Research additionally suggests that the insulin resistance characteristic of type 2 diabetes may also be linked with the development of both hypothyroidism and hyperthyroidism.

When should you get tested for thyroid disease?

The American Diabetes Association Standards of Medical Care in Diabetes — 2024 recommends frequent screenings for thyroid disease in people living with type 1 diabetes.

People living with type 1 diabetes should be tested for autoimmune thyroid disease after diagnosis and have periodic follow-up screenings (every one to two years), even if they show no symptoms of thyroid disease. 

There are no screening guidelines as such for people living with type 2 diabetes. However, some recommend that women over 50 living with type 2 diabetes should be tested regularly for thyroid disease.

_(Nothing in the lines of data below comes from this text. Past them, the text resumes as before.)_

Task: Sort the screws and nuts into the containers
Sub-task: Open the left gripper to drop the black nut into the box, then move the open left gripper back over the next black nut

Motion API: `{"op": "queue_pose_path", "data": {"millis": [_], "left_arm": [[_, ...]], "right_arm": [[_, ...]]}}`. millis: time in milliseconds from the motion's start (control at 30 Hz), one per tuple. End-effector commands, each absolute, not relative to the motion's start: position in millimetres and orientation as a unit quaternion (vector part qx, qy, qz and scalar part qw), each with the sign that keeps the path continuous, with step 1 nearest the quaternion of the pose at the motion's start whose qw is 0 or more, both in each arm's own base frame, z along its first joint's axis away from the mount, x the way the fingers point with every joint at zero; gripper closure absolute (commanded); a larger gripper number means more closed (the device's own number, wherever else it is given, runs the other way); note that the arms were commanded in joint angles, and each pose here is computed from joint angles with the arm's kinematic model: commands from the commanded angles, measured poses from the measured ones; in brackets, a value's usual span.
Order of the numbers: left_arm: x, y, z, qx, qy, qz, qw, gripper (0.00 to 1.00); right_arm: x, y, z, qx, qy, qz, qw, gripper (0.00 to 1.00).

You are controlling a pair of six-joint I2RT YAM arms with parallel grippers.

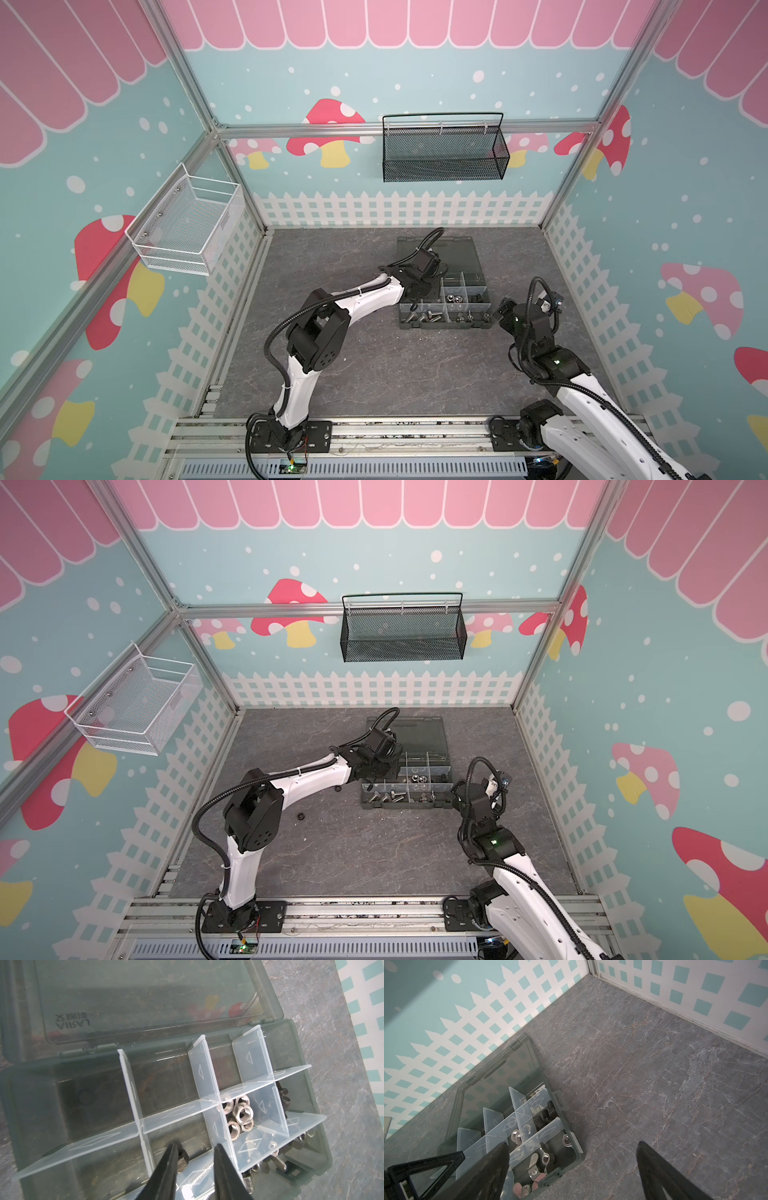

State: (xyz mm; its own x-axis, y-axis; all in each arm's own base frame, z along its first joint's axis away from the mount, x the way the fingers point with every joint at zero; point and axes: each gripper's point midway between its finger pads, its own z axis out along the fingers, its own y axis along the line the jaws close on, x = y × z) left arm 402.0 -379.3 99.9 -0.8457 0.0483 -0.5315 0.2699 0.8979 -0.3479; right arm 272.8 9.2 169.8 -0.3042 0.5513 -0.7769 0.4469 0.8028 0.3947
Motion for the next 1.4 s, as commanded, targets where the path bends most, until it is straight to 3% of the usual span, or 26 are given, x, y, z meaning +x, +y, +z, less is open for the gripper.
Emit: {"op": "queue_pose_path", "data": {"millis": [0, 300, 533, 900, 1367], "left_arm": [[400.4, -377.2, 143.2, 0.093, 0.924, -0.219, 0.3, 0.63], [392.0, -329.6, 185.6, 0.066, 0.913, -0.178, 0.362, 0.34], [385.7, -261.6, 174.2, 0.005, 0.922, -0.127, 0.366, 0.27], [378.2, -166.6, 109.1, -0.059, 0.953, -0.013, 0.297, 0.35], [389.3, -157.3, 53.3, -0.054, 0.971, 0.014, 0.233, 0.44]], "right_arm": [[274.0, 7.1, 173.0, 0.321, 0.8, 0.055, 0.505, 0.03], [273.9, 7.1, 172.7, 0.321, 0.8, 0.055, 0.504, 0.03], [274.0, 7.2, 172.4, 0.321, 0.8, 0.054, 0.504, 0.03], [277.0, 9.9, 170.8, 0.318, 0.803, 0.056, 0.5, 0.03], [275.3, 8.5, 169.9, 0.319, 0.803, 0.054, 0.501, 0.03]]}}
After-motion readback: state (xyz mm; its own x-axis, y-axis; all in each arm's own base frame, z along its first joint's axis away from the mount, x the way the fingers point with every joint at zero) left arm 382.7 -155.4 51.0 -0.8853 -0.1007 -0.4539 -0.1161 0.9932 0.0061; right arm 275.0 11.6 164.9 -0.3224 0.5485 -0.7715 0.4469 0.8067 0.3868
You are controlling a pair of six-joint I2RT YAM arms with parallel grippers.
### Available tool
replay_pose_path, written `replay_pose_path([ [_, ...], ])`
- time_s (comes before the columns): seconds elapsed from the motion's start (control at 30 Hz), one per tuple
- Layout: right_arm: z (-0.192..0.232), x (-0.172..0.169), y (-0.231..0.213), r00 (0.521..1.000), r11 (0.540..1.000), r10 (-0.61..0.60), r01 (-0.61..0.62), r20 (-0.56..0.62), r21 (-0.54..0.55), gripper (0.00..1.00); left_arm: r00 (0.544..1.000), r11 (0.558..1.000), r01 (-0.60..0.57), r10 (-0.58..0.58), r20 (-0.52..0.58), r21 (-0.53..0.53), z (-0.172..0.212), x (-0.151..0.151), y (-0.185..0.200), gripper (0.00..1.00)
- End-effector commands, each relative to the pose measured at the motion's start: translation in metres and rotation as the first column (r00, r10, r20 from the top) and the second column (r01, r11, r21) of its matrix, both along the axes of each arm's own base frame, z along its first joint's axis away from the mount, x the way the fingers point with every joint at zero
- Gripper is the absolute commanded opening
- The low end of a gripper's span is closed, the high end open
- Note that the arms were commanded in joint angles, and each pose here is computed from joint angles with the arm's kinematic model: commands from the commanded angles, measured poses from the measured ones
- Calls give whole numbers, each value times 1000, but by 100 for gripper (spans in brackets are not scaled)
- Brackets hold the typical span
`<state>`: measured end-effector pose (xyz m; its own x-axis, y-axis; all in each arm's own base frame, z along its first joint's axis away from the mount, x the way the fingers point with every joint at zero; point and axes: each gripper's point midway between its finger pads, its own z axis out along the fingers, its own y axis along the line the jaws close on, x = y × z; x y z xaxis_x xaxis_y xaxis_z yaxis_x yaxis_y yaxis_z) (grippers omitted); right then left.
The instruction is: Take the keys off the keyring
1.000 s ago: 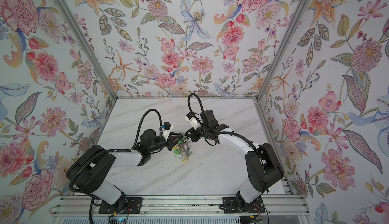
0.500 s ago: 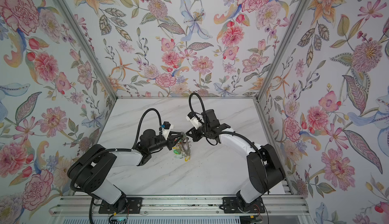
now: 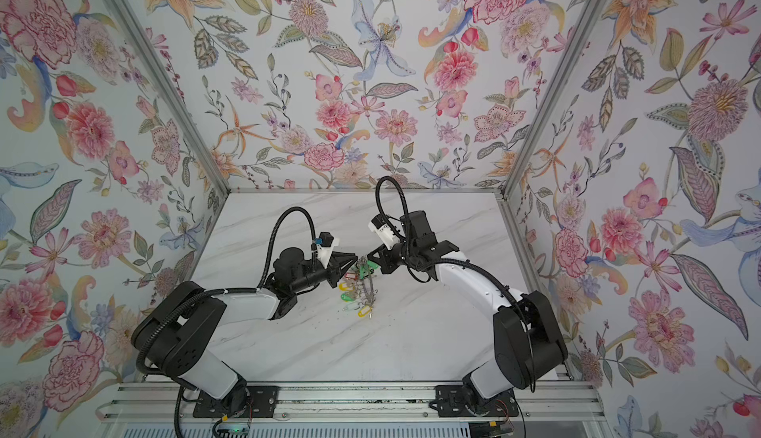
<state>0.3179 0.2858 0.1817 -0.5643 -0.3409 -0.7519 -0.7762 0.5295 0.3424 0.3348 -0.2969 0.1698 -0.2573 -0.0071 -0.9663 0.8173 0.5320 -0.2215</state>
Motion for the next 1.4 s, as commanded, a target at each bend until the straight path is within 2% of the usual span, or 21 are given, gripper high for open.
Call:
replay_pose_path([
  [0.0, 26, -3, 1, 997, 999, 28, -31, 65, 42, 3, 998, 999, 14, -11, 65, -44, 22, 4, -2, 17],
  [0.27, 27, 3, -2, 998, 999, -2, -1, 67, 39, 3, 997, 995, 66, -63, 32, -76, 12, -8, -6, 17],
  [0.4, 26, 4, 0, 998, 999, 2, -5, 57, 47, 3, 996, 997, 76, -75, 43, -25, 4, -14, -10, 17],
  [0.5, 25, 7, 0, 999, 999, -5, 2, 53, 49, 3, 995, 995, 98, -99, 28, 24, -9, -15, -15, 10],
  [0.63, 27, 3, 2, 999, 998, 8, -10, 43, 55, 3, 991, 990, 135, -135, 14, 38, -16, -19, -19, 13],
  [1.03, 26, 3, 3, 1000, 999, 2, -3, 29, 53, 3, 981, 981, 190, -191, 27, 43, -10, -23, -37, 16],
  [1.37, 25, -3, 5, 999, 998, 29, -30, 14, 63, 3, 986, 985, 159, -162, 41, 69, -9, -18, -35, 9],
])
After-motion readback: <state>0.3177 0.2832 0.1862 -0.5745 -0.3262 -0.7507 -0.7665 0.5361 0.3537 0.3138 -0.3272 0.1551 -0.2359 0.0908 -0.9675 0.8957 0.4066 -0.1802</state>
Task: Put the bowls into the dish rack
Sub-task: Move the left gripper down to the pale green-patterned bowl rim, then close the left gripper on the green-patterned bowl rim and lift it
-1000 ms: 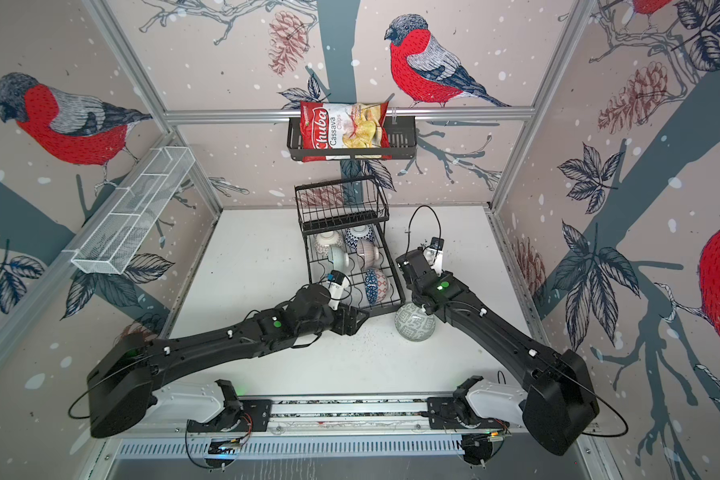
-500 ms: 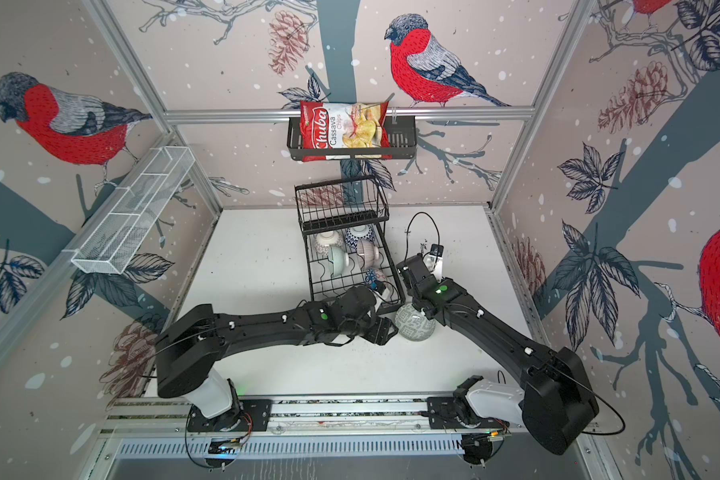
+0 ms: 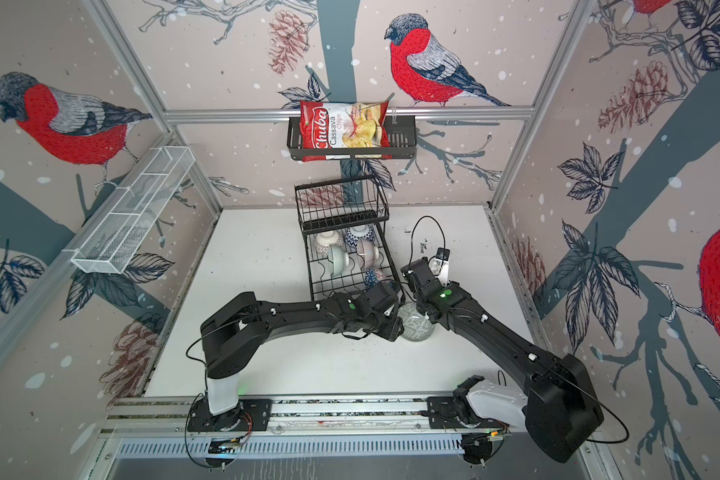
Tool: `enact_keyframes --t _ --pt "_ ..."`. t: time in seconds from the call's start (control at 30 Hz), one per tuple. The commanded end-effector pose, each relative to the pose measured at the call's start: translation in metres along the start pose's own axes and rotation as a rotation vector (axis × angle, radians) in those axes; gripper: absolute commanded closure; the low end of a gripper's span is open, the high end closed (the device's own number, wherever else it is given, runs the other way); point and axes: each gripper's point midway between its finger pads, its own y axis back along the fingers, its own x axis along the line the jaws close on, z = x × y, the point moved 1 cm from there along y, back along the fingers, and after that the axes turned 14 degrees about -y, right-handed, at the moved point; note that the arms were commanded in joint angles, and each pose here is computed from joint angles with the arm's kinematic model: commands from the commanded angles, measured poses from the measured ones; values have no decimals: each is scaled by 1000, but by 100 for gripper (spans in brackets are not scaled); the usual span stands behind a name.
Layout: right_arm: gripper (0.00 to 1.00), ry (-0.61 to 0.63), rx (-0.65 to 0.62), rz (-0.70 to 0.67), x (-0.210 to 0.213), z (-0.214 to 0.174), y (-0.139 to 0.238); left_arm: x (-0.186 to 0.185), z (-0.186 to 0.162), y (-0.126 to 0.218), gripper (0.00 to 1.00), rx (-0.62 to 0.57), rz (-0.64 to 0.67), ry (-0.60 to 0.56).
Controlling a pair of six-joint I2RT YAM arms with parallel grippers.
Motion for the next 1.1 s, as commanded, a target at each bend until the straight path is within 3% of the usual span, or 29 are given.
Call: enact_keyframes --t 0.0,0.27,0.77,1.07 --pt "28 0 -21 -12 -4 4 0 6 -5 -3 46 35 34 -9" --pt "28 5 -20 -16 -7 2 -2 9 2 -10 50 55 73 -15" --pt "28 8 -24 -23 -9 2 -4 12 5 -13 79 74 97 -24" --pt "28 -9 -8 4 -7 1 -2 9 5 -9 91 62 92 -48"
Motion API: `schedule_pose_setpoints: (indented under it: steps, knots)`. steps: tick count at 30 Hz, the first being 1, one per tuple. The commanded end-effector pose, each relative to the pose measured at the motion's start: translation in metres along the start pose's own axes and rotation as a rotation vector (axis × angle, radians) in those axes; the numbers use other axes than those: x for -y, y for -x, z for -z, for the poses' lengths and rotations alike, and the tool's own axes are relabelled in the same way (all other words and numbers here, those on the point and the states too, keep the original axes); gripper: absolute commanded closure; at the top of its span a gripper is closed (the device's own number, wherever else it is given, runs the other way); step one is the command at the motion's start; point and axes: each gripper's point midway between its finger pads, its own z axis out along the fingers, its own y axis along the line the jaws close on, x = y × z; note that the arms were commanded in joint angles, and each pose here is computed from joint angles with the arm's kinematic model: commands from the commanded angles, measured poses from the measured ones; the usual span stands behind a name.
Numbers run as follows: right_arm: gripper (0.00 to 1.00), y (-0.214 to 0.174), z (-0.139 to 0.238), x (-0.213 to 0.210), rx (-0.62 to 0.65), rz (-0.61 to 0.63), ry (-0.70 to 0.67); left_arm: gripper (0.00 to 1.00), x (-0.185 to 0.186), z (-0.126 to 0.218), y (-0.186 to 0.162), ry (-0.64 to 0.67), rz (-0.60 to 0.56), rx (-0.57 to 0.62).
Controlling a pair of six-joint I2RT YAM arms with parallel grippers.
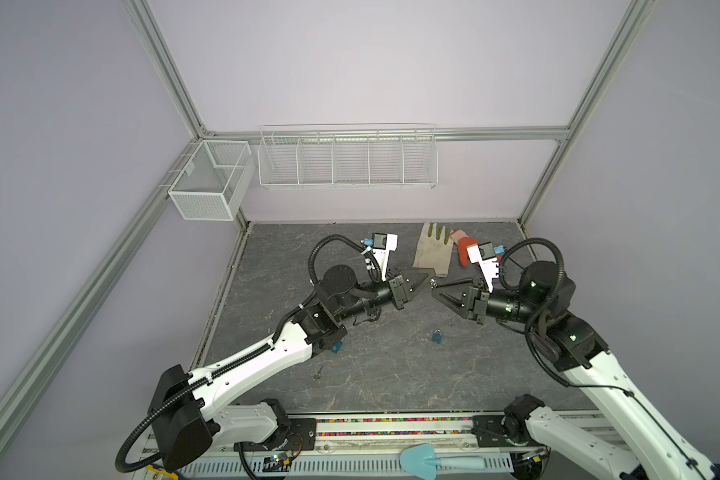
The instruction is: Unlock with the key
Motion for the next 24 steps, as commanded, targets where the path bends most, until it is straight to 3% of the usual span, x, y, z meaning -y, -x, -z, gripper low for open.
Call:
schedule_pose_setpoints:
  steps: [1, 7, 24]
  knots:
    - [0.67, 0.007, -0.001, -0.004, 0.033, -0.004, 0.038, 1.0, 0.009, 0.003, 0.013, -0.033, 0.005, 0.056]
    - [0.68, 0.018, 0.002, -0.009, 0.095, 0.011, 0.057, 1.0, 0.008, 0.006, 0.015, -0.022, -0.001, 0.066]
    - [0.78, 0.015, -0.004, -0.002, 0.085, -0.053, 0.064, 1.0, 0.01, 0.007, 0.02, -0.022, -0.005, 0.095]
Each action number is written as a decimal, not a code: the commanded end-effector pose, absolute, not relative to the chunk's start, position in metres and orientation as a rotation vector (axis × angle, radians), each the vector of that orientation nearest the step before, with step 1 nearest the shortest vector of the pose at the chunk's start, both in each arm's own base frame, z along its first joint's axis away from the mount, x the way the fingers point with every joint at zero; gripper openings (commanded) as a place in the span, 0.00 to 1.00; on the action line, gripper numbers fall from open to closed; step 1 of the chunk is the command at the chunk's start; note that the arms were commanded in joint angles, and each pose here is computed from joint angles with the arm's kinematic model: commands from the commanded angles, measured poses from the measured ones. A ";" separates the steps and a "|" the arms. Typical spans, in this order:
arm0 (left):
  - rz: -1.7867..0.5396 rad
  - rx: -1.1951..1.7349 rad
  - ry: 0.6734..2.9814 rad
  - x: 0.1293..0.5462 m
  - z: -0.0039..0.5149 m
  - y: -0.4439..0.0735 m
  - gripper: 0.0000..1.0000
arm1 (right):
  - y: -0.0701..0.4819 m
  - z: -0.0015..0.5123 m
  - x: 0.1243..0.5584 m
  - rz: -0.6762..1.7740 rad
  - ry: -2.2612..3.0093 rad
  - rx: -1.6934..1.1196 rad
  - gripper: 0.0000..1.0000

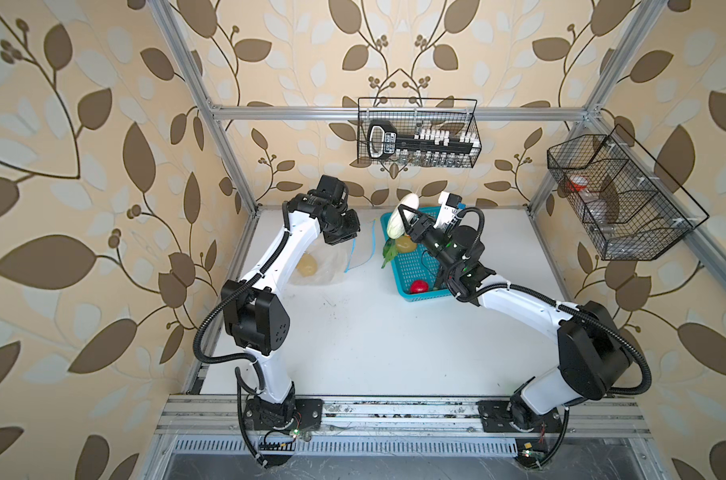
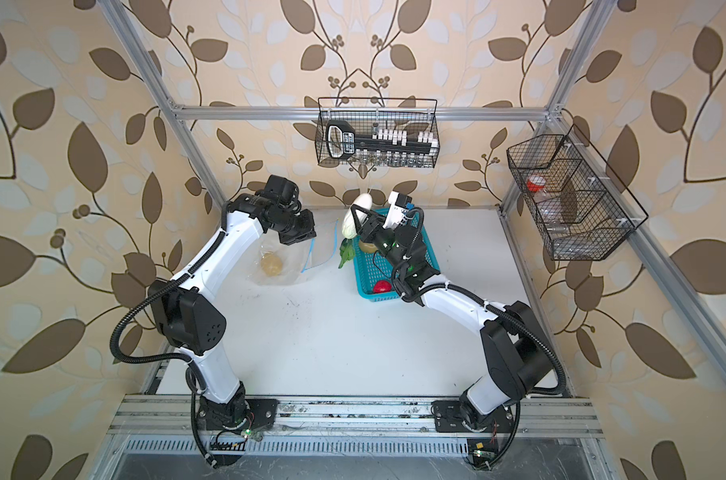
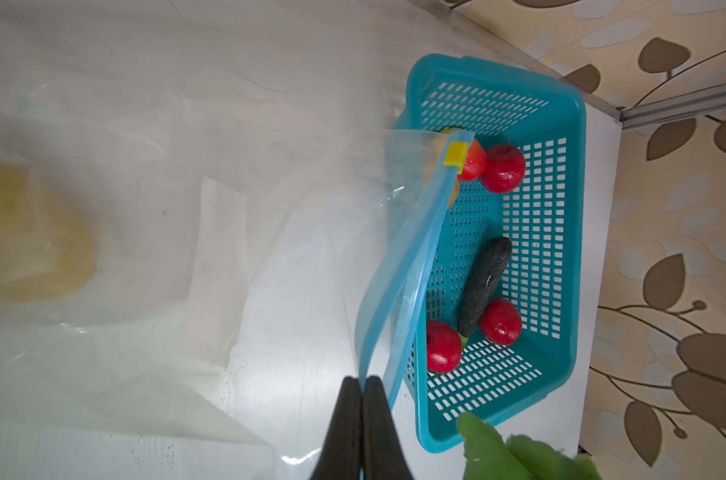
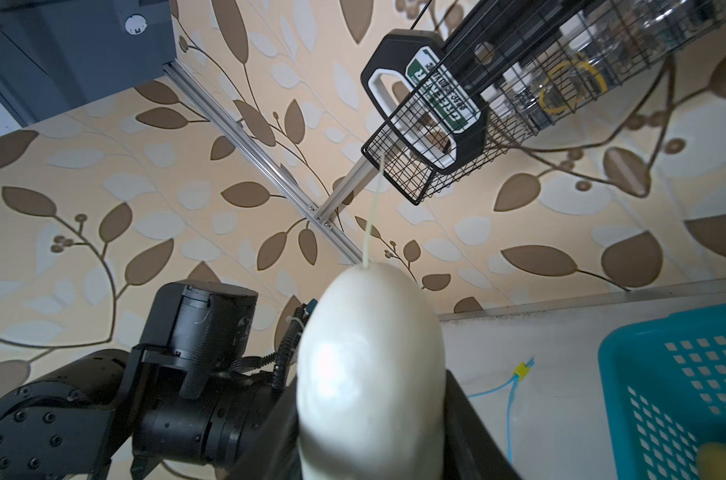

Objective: Place the food in the zip-top bag and seal the zipper
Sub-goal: 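Carry the radish toward the bag opening held by the left gripper, then lower the radish into the open bag and open the right gripper, then raise the right gripper out of the bag and move over the basket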

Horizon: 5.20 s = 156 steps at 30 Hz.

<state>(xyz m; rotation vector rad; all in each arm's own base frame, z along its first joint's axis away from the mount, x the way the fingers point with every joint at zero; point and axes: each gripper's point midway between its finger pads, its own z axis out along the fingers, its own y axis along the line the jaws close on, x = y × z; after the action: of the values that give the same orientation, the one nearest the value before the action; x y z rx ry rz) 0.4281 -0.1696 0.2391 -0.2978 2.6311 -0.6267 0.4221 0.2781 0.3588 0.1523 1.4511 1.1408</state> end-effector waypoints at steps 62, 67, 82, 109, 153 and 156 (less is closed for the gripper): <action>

How to test for thyroid disease

Often, all you need is a thyroid blood test (biomarkers: TSH, T3, and T4). It might also make sense for people living with type 1 diabetes to get a thyroid antibody test.

You can get tested for thyroid disease by visiting your doctor and asking for a blood test. Sometimes, a physical exam and a scan of the thyroid gland itself will also be recommended.

How to treat thyroid disease

If your test comes back out of normal range, you’ll need to discuss treatment options with your doctor. The good news is that thyroid disease is generally fairly straightforward to treat.

If you’re diagnosed with hypothyroidism, you’ll most likely be given a daily pill such as levothyroxine (brand names Synthroid, L Thyroxine, Unithroid, and others), which contains synthetic human thyroid hormone. 

Your provider might have to adjust the dose a few times until your thyroid hormone levels are back in range. For most people, it’s a chronic condition, so you might need dose adjustment several times over the years.

If you’re experiencing uncomfortable symptoms, that may be a sign that your thyroid medication dosages need an adjustment with help from your medical team.

Treatment of hyperthyroidism is a little more complex and may include medication, radioactive iodine treatment (to decrease the overactive cells of the thyroid, preventing it from making high levels of hormone), surgery, or a combination of these. In some cases, hyperthyroidism resolves on its own.

In either case, making healthy lifestyle changes such as getting enough sleep, engaging in regular physical activity, eating balanced and nutritious meals, maintaining a healthy weight, and getting regular tests as recommended by your healthcare team can also help both your thyroid health and your general well-being.

Final thoughts

When you have diabetes, it’s important to also keep an eye on your thyroid health. Thyroid disease and diabetes often go together, and this can affect how you feel day-to-day. 

For people with diabetes, especially type 1, getting your thyroid checked regularly is a good idea because problems can sneak up without obvious symptoms at first.

Dealing with thyroid issues and diabetes at the same time might seem difficult, but it’s all about finding the right balance. This means taking any medications as prescribed, making some changes to your daily routine if needed, and keeping track of how you’re feeling. 

Everyone’s body reacts a bit differently, so what works for one person might not work for another. That’s why it’s so important to talk openly with your medical team  and let them know what’s going on with you.